但是就算事態的程度完全不同,『覺得肚子痛的話就會怎樣怎樣』的話在咲太看來是一矢中的。
「於是?」
「簡而言之就是說,把受傷的理由解釋成楓的臆想」
「這我知道。於是,你想說我也是完全一樣麼?」
「畢竟麻衣同學在學校不就完美地扮演著『空氣』麼?」
「……」
麻衣面不改色。雖然看起來對咲太的指摘有一點興趣,卻只是用眼神說著『於是?』,興趣索然地催促著咲太說下去。這種表現,普通人是做不到的。

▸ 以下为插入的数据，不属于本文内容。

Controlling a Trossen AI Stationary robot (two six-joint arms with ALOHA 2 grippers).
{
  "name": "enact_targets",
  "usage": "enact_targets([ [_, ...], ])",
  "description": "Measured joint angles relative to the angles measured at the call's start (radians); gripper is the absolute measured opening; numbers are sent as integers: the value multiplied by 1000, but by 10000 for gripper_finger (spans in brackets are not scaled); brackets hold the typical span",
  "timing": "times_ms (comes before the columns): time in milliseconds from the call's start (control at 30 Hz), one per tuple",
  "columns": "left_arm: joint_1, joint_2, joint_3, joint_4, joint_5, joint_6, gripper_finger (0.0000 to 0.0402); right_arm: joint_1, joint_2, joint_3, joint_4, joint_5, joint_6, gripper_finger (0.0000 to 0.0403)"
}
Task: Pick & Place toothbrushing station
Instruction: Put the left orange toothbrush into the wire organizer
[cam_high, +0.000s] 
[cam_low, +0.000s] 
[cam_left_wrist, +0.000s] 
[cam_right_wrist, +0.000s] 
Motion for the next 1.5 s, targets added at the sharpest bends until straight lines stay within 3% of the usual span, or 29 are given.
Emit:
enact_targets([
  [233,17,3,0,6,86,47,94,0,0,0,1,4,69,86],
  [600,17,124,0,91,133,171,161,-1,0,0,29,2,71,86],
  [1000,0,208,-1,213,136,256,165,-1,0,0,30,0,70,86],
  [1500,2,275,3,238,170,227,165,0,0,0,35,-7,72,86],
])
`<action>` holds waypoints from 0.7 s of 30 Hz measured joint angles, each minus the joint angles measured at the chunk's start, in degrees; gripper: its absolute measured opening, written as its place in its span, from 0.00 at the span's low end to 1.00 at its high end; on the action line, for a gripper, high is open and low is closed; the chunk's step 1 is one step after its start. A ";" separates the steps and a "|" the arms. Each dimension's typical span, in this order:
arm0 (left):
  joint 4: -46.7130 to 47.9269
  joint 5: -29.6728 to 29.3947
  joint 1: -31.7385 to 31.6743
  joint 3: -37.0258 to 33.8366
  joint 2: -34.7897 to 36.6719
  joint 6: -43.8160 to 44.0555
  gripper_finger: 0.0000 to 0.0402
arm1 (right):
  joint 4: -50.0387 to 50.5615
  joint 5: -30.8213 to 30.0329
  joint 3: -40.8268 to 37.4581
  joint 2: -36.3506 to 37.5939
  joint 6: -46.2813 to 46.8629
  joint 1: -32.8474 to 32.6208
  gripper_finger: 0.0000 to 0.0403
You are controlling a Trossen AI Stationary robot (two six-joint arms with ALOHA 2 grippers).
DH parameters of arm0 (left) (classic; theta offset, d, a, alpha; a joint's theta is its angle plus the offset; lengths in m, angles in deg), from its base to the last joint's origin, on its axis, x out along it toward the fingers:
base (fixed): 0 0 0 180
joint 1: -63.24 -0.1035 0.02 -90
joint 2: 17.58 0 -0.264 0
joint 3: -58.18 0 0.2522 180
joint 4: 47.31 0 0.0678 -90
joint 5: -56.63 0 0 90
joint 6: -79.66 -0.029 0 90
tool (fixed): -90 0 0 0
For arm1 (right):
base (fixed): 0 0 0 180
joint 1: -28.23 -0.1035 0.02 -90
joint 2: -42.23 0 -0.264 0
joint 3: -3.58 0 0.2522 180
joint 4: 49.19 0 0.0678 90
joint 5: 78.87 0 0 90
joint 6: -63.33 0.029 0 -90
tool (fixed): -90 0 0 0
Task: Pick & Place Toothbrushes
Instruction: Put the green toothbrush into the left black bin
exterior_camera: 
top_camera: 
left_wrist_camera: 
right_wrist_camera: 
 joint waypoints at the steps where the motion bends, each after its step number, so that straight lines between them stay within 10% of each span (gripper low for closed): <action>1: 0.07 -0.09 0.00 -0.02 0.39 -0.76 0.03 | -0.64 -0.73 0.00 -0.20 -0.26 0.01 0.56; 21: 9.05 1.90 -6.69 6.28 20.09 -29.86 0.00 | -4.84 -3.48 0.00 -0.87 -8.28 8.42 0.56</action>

「也就是說,我覺得為了不讓狀況繼續惡化,麻衣同學還是回到演藝圈會比較好」
咲太刻意地移開視線,故作輕鬆地說道。沒有必要去算計什麼。就算站在同一擂台上戰鬥也沒有勝算。
「你什麼意思」
「在電視上那麼顯眼的話,就算麻衣同學再怎麼完美地扮演空氣,周圍也無法置之不理的吧。就像隱退之前那樣」
「哼~」
「而且那樣的話麻衣同學也能做自己想做的事了,豈不是萬事大吉」
咲太一邊偷偷看著她的情況,一邊說出了最後一句。
「……」
麻衣的眉毛跳了一下。那是不仔細看的話根本注意不到的細微變化。
「什麼啊,我想做的事是……」
語氣依舊平平淡淡。
「——是回到演藝圈」
「我什麼時候說過這種話?」
她『唉』地嘆了一口氣,看上去很掃興。但咲太認為那應該是演技。
「如果沒有興趣的話,為什麼會在電車裡死死地盯著電影的GG?」
咲太立刻尖銳地反問道。
「只是因為那是喜歡的小說電影化,有點在意而已」
「不是想要自己去演女主角?」
「你很煩啊,咲太君」
從容的笑容。麻衣的假面很難摘下。
就算如此,咲太也沒有放棄。
「我覺得去做自己想做的事就好。畢竟你有那個實力,更有實績。而且,還有等著你回歸的經紀人,這還有什麼問題可言嗎?」
「……跟那個人沒關係」
沉靜的聲音。但是,有種仿佛是從心底湧上來的地震一般的感情支配著語言。證據就是麻衣吊起眉梢瞪了過來。
「別說多餘的話」
看樣子是踩到地雷了。
「……」
麻衣無言地站了起來。
「啊,廁所的話出門右轉」
「我要回去了!」
麻衣拽起包,猛地打開了門。
「咿呀」
發出悲鳴的是端著茶盤的楓,好像是剛好來到門前。明明剛才還穿著睡衣,現在卻換上了襯衣和吊帶裙。
「那,那個,那個……不來杯茶麼」
看到怒氣衝天的麻衣,楓完全嚇傻了。
「謝謝」
麻衣一瞬間做出笑臉,謝過之後拿起杯子一飲而盡。
「多謝款待」
麻衣輕輕地把杯子放回楓拿著的盤子裡,走向了玄關。
咲太慌忙跑出房間,向麻衣追去。
「啊,等等,麻衣同學!」
「什麼啊!」
麻衣正在穿鞋。
「這個」
拿起裝著兔女郎裝的紙袋給她看。
「送你了!」
「那至少讓我送……」
你回家,在說完之前
「家很近不用了!」
麻衣就噴出了明顯的怒火,衝出了玄關。
雖然想要追出去,
「哥哥,會被逮捕的!」
但被楓指出自己只穿著一條內褲這一點,只得放棄了。
走廊里只剩下咲太和楓。
「……」
「……」
呆立數秒後,二人的視線自然地落到了紙袋裡。
兔女郎裝備一套。
「這個要怎麼辦?」
「我想想……」
總之先拿出兔耳,戴在了手上拿著茶盤無法反抗的楓頭上。
「楓,楓才不會穿!」
楓為了不讓剩下的茶灑出來,踏著慎重的腳步儘可能快地逃進了客廳里。
強扭的瓜不甜,於是暫時放棄了讓楓穿上。一邊祈禱著她有一天能變得對兔女郎Play感興趣,一邊把兔女郎裝收進了衣櫃裡。
「這樣就好了」
不那麼好的是麻衣那邊。完全惹怒她了。